The Penetangore River is a river in Kincardine, Bruce County in Southwestern Ontario, Canada. It is in the Great Lakes Basin and empties into Lake Huron. A boardwalk, a harbour, and the Kincardine lighthouse are located on the bank of this river near its mouth.

The name Penetangore is believed to come from an Ojibwa word meaning "river with sand on one side", referring to the sand bar at the river's mouth. Penetangore was also the original name of the settlement that became the town of Kincardine. The Saugeen Valley Conservation Authority has worked since the early 1970s to control erosion of steep banks within the town limit.

Every spring the river hosts an annual run of rainbow trout, as well as a few sucker species, lasting into May. In autumn, the river hosts a run of pacific salmon lasting well into October. Numbers of salmon travelling upriver, however, are particularly down from numbers anglers remember from the 1980s and 1990s, and thus anglers are strongly encouraged by the MNR to practice catch and release in an effort to increase natural reproduction.

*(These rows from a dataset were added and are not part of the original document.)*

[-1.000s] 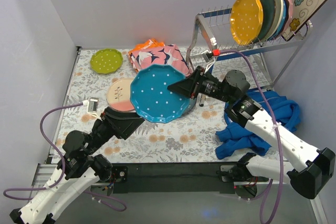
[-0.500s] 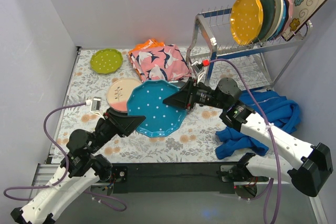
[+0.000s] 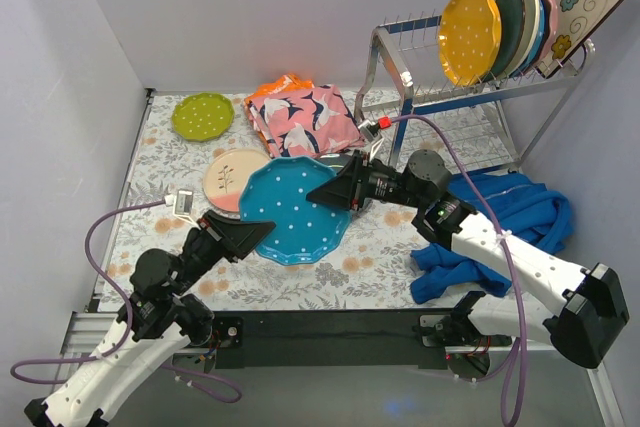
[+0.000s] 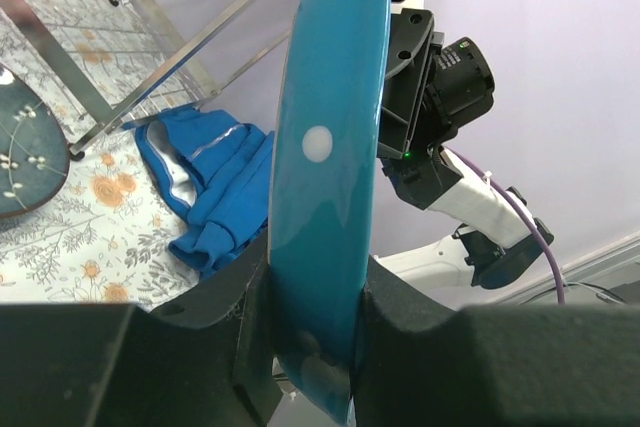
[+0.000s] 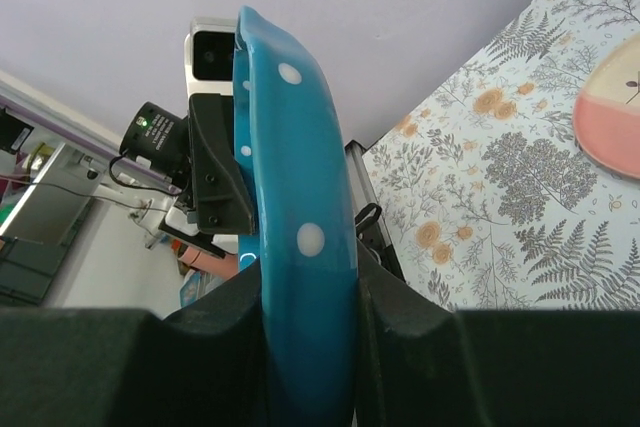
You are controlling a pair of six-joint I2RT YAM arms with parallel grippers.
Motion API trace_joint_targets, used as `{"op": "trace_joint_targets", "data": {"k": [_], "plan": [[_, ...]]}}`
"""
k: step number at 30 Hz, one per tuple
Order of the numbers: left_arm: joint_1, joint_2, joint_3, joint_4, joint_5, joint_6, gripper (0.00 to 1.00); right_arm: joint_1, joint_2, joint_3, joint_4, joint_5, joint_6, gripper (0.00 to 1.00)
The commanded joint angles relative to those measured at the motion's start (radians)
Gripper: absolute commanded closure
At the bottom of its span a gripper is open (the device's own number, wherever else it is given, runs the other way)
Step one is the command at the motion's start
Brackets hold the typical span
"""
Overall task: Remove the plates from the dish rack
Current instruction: Place the plate at the corner of the board.
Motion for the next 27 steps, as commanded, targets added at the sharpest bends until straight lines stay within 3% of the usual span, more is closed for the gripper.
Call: {"op": "trace_joint_targets", "data": {"k": [1, 3, 8, 11, 15, 20, 24, 27], "plan": [[-0.013, -0.030, 0.033, 0.075, 0.116, -0.136, 1.00, -0.009, -0.015, -0.024, 0.084, 0.081, -0.050, 0.61], [-0.013, -0.035, 0.040, 0.045, 0.093, -0.164, 1.00, -0.029, -0.019, -0.029, 0.071, 0.077, -0.044, 0.54], [-0.013, 0.011, 0.085, -0.086, -0.026, -0.179, 1.00, -0.051, -0.041, -0.057, 0.058, 0.104, -0.052, 0.54], [-0.013, 0.047, 0.077, -0.077, -0.048, -0.190, 1.00, -0.055, -0.044, -0.057, 0.038, 0.127, -0.066, 0.51], [-0.012, 0.073, 0.059, -0.050, -0.086, -0.215, 1.00, -0.078, -0.041, -0.047, -0.009, 0.169, -0.077, 0.31], [-0.013, 0.164, 0.066, -0.015, -0.096, -0.199, 1.00, -0.130, -0.046, -0.028, -0.060, 0.228, -0.092, 0.22], [-0.013, 0.254, 0.074, 0.021, -0.071, -0.204, 1.00, -0.152, -0.075, 0.003, -0.112, 0.288, -0.118, 0.02], [-0.012, 0.294, 0.098, 0.032, -0.111, -0.184, 1.00, -0.154, -0.114, 0.006, -0.140, 0.337, -0.138, 0.02]]}}
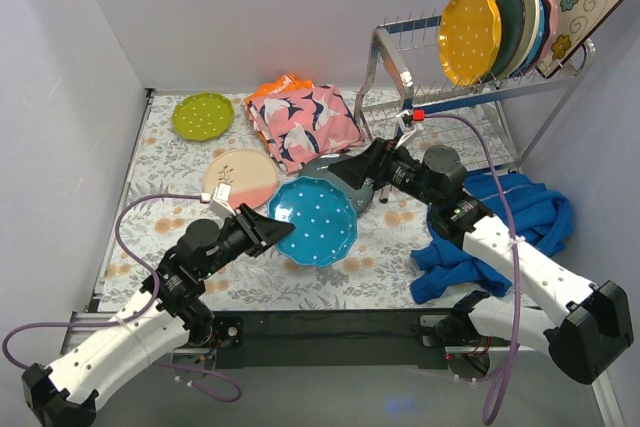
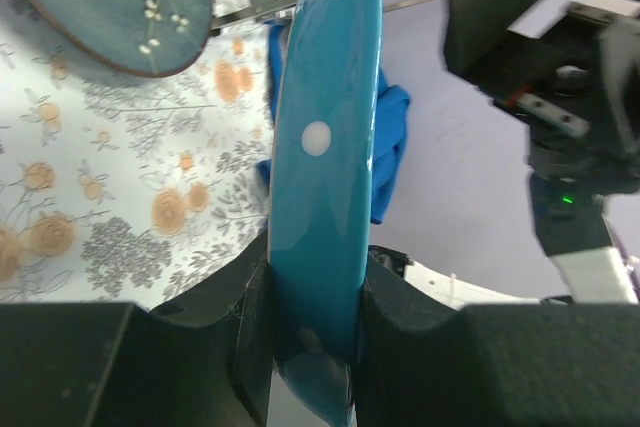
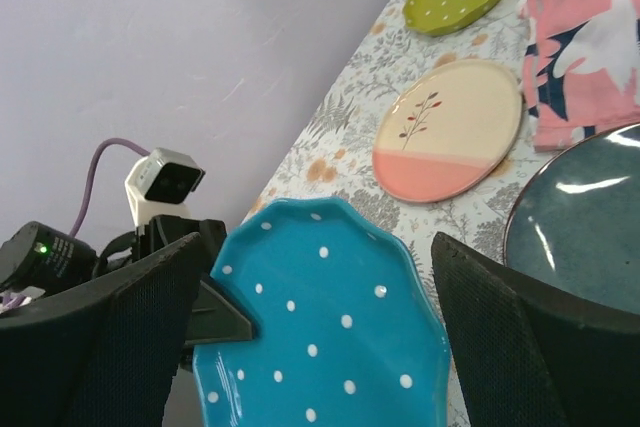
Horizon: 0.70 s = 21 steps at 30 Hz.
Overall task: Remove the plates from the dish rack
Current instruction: Place the plate at the corner of the board.
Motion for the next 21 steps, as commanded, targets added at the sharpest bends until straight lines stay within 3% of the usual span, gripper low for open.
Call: {"op": "trace_joint_targets", "data": {"k": [1, 8, 14, 17, 20, 21], "plan": [[0.001, 0.015, 0.098, 0.175, -0.054, -0.009, 1.00, -0.003, -0.091, 0.053, -0.029, 0.090, -0.051, 0.02], [0.001, 0.034, 0.166, 0.092, -0.241, 0.046, 1.00, 0.001, -0.207, -0.053, -0.052, -0.008, -0.064, 0.02], [0.018, 0.147, 0.201, 0.101, -0.313, 0.089, 1.00, 0.001, -0.333, -0.165, -0.074, -0.073, -0.099, 0.02], [0.099, 0.230, 0.252, 0.132, -0.255, 0.102, 1.00, 0.003, -0.395, -0.225, -0.079, -0.081, -0.114, 0.02], [0.300, 0.332, 0.288, 0.216, -0.009, 0.079, 1.00, 0.004, -0.448, -0.285, -0.079, -0.072, -0.152, 0.02], [0.412, 0.365, 0.296, 0.241, 0.047, 0.070, 1.00, 0.003, -0.462, -0.314, -0.079, -0.064, -0.157, 0.02]]}}
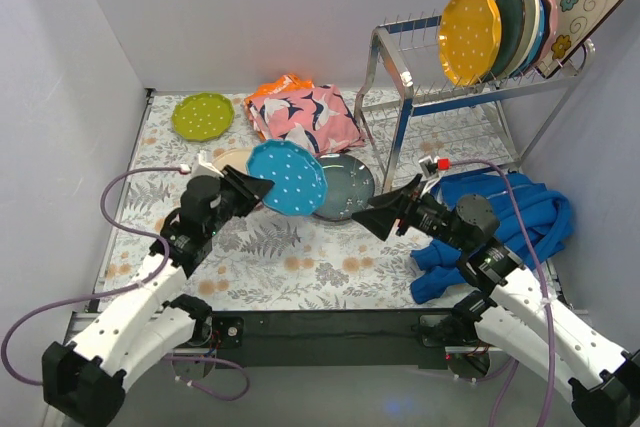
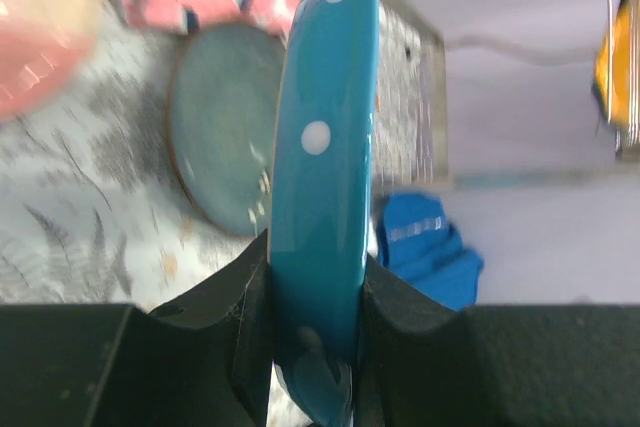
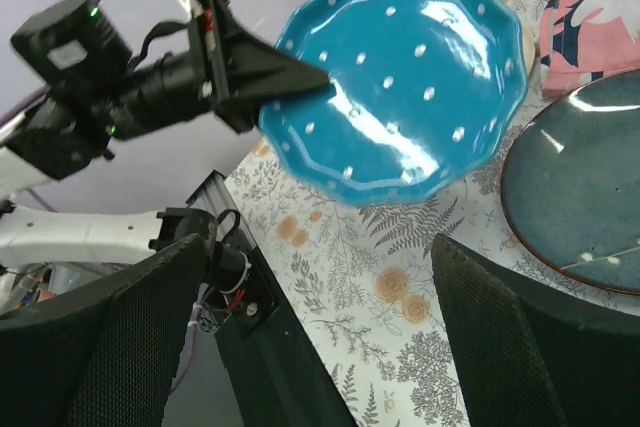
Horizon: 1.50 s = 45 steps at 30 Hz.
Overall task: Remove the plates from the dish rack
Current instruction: Place the plate at the corner of the board.
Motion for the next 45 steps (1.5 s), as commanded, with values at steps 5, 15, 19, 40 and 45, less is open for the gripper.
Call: {"op": "trace_joint_targets", "data": {"k": [5, 15, 19, 40, 45], "plan": [[0.526, 0.281, 0.193, 0.434, 0.502, -0.060, 1.00, 0.005, -0.082, -0.110, 0.023, 0.052, -0.081, 0.02], [0.810, 0.744, 0.386, 0.739, 0.676, -0.132, 1.00, 0.012, -0.107, -0.189, 0.093, 0.072, -0.052, 0.03], [0.851, 0.936, 0.420, 0.945, 0.692, -0.166, 1.00, 0.014, -0.128, -0.193, 0.092, 0.107, -0.054, 0.03], [0.913, 1.481, 0.944, 0.775, 0.707, -0.016, 1.00, 0.016, -0.125, -0.179, 0.092, 0.124, -0.074, 0.02], [0.913, 1.512, 1.007, 0.732, 0.709, 0.016, 0.92, 0.016, -0.110, -0.180, 0.093, 0.118, -0.069, 0.03]]}}
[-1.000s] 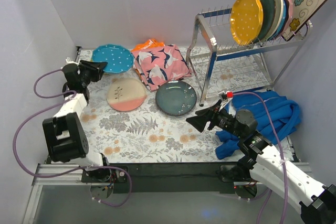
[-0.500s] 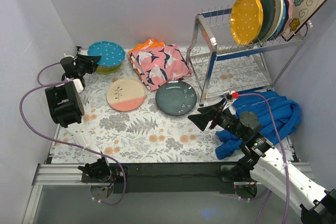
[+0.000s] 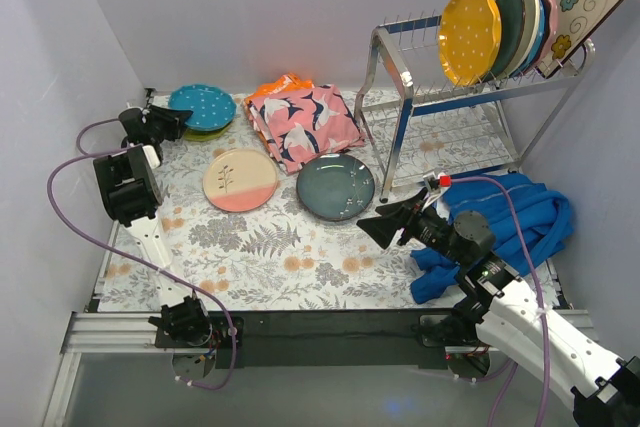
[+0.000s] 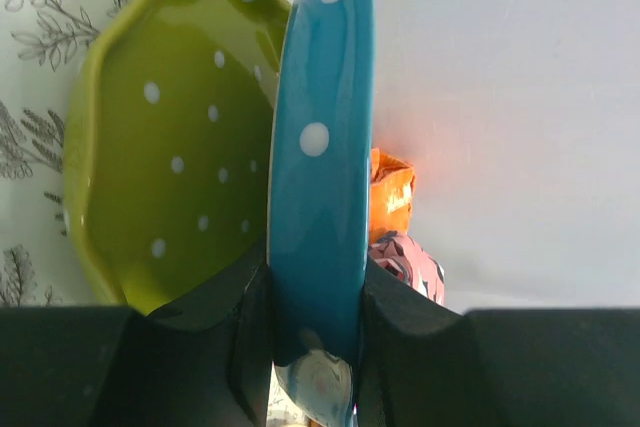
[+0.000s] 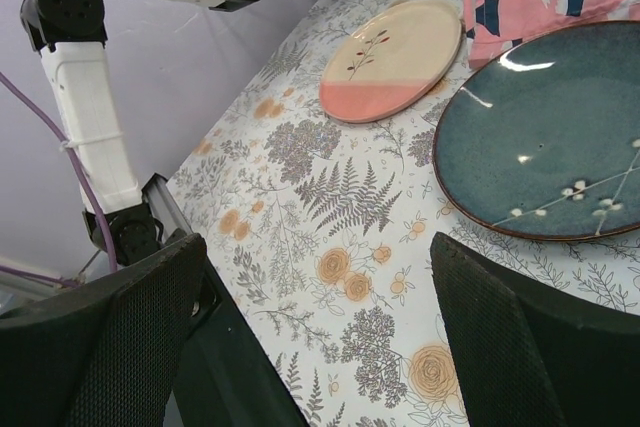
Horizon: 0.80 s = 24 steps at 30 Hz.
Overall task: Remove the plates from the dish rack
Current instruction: Place the plate at the corner of the board.
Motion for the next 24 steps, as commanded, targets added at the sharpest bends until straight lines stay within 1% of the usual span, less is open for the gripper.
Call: {"op": "trace_joint_targets", "data": {"k": [1, 7, 8, 9, 10, 12, 13, 17, 20, 21, 24], "plan": [[0.009, -0.044, 0.118, 0.025, 0.052, 0.041, 0.92, 0.008, 0.012, 0.016, 0.056, 0.000, -0.014, 0.03], [0.009, -0.053, 0.124, -0.073, -0.012, 0.104, 0.86, 0.008, 0.028, 0.021, 0.056, -0.005, -0.017, 0.03], [0.007, -0.053, 0.129, -0.086, -0.022, 0.112, 0.83, 0.008, 0.025, 0.021, 0.056, -0.005, -0.017, 0.03], [0.007, -0.047, 0.130, -0.098, -0.023, 0.112, 0.77, 0.008, 0.022, 0.021, 0.056, -0.008, -0.017, 0.03], [0.007, -0.042, 0.130, -0.104, -0.022, 0.115, 0.74, 0.008, 0.020, 0.022, 0.056, -0.009, -0.017, 0.03], [0.007, -0.037, 0.129, -0.127, -0.028, 0.115, 0.70, 0.006, 0.012, 0.021, 0.056, -0.009, -0.019, 0.03], [0.007, -0.039, 0.129, -0.138, -0.034, 0.116, 0.64, 0.008, 0.011, 0.018, 0.056, -0.003, -0.020, 0.03], [0.009, -0.059, 0.138, -0.222, -0.091, 0.168, 0.60, 0.008, 0.011, 0.021, 0.056, -0.011, -0.019, 0.03], [0.009, -0.056, 0.182, -0.343, -0.153, 0.230, 0.58, 0.008, 0.012, 0.024, 0.056, -0.026, -0.016, 0.03], [0.007, -0.053, 0.225, -0.423, -0.189, 0.247, 0.58, 0.008, 0.014, 0.025, 0.056, -0.025, -0.017, 0.03], [0.007, -0.056, 0.252, -0.472, -0.223, 0.293, 0.58, 0.009, 0.028, 0.027, 0.058, -0.028, -0.016, 0.03]]}}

Conservation efforts have been conducted since the early 2000s to restore the river. Important gravel spawning beds far upriver, enjoyed by the salmon and trout as recently as the 1990s, have become overgrown and many of the pools upriver once connected to prime gravel runs are now stagnant due to the reduced rapids connected to them. The Saugeen Valley Conservation Authority (SVCA) has reported that over 2002–06 the Penetangore River watershed had poor forest cover and wetland conditions and poor surface water quality. The report recommended allowing low-lying areas along the riverbanks to naturalize into wetlands and planting trees along the riverbanks and on property lines. The SVCA and the Lake Huron Fishing Club have been active in fencing off cattle and planting trees along the river, with the Penetangore Watershed Group also organizing tree-planting.